Forgetting the horrors of Sri Lanka’s ‘killing fields’ plays into the narratives pushed by those responsible. That’s why we need to tell our story with our own voices, writes Brami Jegan.
It has taken me seven years to ask my 69-year-old father what happened in the last five months of the war in northern Sri Lanka. I had hoped that by keeping his experiences abstract I could insulate myself from his deep scars. But this has been impossible for those who care about him. Despite his creativity, positivity and unrelenting activism, he treads a delicate path through his pain and his guilt for having survived.
Tamil survivors who were in the war zone with him would tell us stories of how he would run into battle zones to pick up injured civilians, load them onto his rusty pickup truck, and drive them to makeshift hospitals in schools and under trees. Many would die on the way. Many would die when the “hospitals” were bombed by the Sri Lankan Army.

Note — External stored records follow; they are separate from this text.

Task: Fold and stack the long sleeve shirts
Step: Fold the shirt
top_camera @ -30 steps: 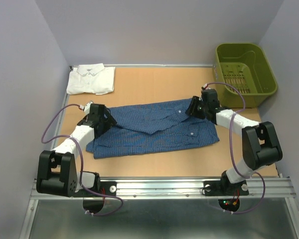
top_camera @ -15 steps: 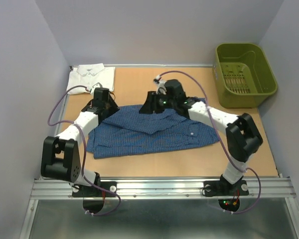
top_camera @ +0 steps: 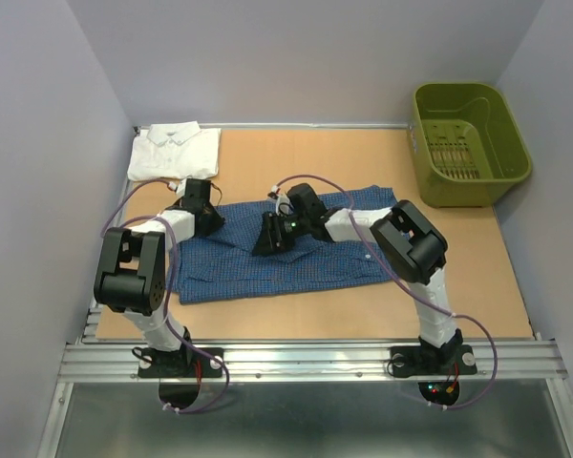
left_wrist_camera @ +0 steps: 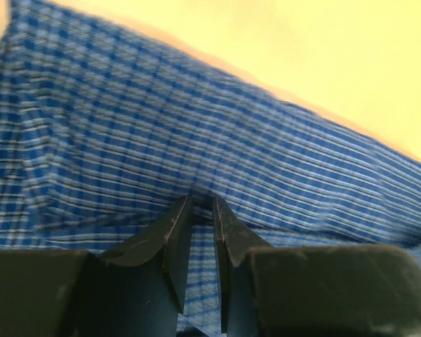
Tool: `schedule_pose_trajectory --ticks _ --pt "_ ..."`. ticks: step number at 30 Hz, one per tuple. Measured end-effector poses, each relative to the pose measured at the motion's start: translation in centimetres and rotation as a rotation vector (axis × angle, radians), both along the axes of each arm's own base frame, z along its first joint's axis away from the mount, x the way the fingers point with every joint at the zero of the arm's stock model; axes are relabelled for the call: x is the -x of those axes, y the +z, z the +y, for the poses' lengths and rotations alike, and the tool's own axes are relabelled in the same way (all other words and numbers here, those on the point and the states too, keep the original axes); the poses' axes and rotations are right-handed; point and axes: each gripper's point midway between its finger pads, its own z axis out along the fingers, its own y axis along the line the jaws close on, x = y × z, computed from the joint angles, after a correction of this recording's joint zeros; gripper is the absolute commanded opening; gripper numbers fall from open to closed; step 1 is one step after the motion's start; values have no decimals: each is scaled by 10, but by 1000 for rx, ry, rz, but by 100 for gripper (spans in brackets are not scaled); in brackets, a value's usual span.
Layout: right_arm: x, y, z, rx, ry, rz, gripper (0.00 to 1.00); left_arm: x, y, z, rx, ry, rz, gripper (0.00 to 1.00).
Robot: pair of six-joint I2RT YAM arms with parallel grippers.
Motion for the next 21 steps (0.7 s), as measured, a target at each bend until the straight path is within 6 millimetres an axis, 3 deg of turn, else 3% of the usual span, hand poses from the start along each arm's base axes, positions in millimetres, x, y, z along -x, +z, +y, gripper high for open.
schedule_pose_trajectory --ticks 4,9,14,16,20,21 --pt "9 -10 -13 -25 6 16 56 -3 -7 13 29 57 0 29" --pt "30 -13 -47 -28 -4 64 56 -8 -7 20 56 90 -9 29" --pt "26 -7 -75 -29 -49 80 57 -15 -6 21 74 96 -17 30" --pt "18 -2 -87 -20 -80 63 57 -19 -6 23 74 99 -19 37" --pt "-1 14 -112 31 -152 -14 58 -18 0 26 66 96 -15 63" --pt "-6 20 -121 56 -176 -50 59 -14 3 27 61 99 -8 74"
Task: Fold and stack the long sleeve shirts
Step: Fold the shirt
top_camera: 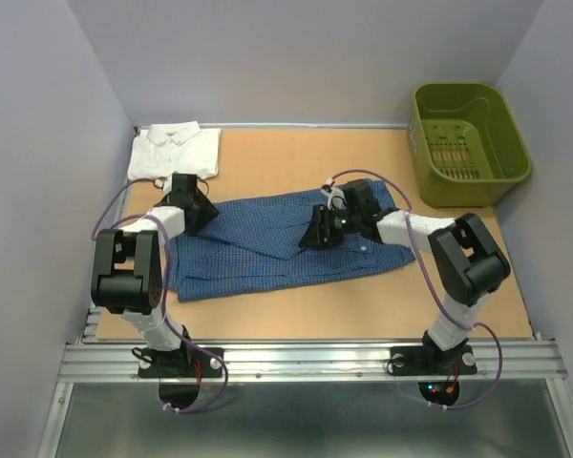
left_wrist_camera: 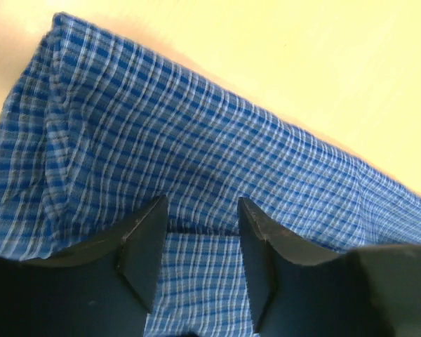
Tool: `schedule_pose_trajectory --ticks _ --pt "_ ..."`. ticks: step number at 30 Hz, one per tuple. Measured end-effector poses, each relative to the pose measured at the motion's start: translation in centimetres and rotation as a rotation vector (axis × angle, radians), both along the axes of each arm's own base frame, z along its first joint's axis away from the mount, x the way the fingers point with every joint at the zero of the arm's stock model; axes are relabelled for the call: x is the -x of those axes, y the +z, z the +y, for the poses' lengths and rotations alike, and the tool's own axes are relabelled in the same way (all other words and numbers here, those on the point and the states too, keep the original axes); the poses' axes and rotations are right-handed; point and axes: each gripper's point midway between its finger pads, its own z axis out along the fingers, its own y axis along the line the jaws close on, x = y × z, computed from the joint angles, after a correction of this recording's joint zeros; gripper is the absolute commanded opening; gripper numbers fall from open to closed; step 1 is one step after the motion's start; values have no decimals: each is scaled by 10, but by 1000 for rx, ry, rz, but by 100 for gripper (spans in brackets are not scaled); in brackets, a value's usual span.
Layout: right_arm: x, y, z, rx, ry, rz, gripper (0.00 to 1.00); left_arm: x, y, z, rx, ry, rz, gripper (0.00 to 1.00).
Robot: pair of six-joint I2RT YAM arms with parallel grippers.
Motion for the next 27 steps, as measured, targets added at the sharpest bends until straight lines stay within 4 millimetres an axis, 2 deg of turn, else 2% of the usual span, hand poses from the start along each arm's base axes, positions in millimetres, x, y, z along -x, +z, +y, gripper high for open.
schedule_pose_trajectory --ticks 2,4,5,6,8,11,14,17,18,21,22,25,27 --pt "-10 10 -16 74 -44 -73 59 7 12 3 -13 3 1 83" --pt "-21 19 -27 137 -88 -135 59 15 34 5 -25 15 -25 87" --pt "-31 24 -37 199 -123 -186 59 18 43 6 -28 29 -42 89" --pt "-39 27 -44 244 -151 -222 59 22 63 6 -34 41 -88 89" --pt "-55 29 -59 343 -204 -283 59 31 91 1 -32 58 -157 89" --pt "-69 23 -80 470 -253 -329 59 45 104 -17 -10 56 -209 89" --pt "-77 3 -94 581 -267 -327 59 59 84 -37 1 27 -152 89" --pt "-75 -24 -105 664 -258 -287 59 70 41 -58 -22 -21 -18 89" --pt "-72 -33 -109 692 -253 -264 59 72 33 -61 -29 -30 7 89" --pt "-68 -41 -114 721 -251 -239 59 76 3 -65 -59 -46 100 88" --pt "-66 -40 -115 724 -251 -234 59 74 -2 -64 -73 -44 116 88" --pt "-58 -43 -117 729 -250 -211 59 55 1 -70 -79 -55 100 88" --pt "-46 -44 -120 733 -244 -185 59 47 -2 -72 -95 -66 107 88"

Recently I was told that in the last days of the war, my father was digging graves with his hands to try and bury as many bodies as he could before the Sri Lankan Army closed in on the final patch of Liberation Tigers of Tamil Eelam (LTTE) held territory in northern Sri Lanka – an area now called ‘Sri Lanka’s Killing Fields’.
As much as I want to pretend that these stories are of a stranger in a distant land experiencing a horror I will never understand, I have come to realise that in doing this I am leaving the dominant narrative of the Tamils as framed by the Government of Sri Lanka unchallenged.
Sri Lanka’s ethnic conflict began in 1983 after decades of discriminatory policies and ethnic pogroms against the Tamil population.
In late 2008 after numerous failed ceasefires, the Sinhalese dominated Government of Sri Lanka orchestrated a brutal military campaign against the Tamil population in the north. The war ended on 18 May 2009 with the defeat of the LTTE. It is estimated that between 70,000 – 110,000 Tamils were killed in those final months.
The Government of Sri Lanka imprisoned the more than 300,000 Tamil survivors in internment camps in the aftermath. Thousands of Tamils would disappear in these camps. An unknown number of Tamils were tortured and raped in disclosed and undisclosed locations. 4,000 Tamils are still reportedly missing.
The conflict in Sri Lanka has been asymmetrically framed by the government and its ‘friends’ as one of victory against terrorism and restoration of order. This representation intentionally excludes inspiring stories of survival, evidence of war crimes, the legitimate grievances of the Tamils and their aspirations to self-determination.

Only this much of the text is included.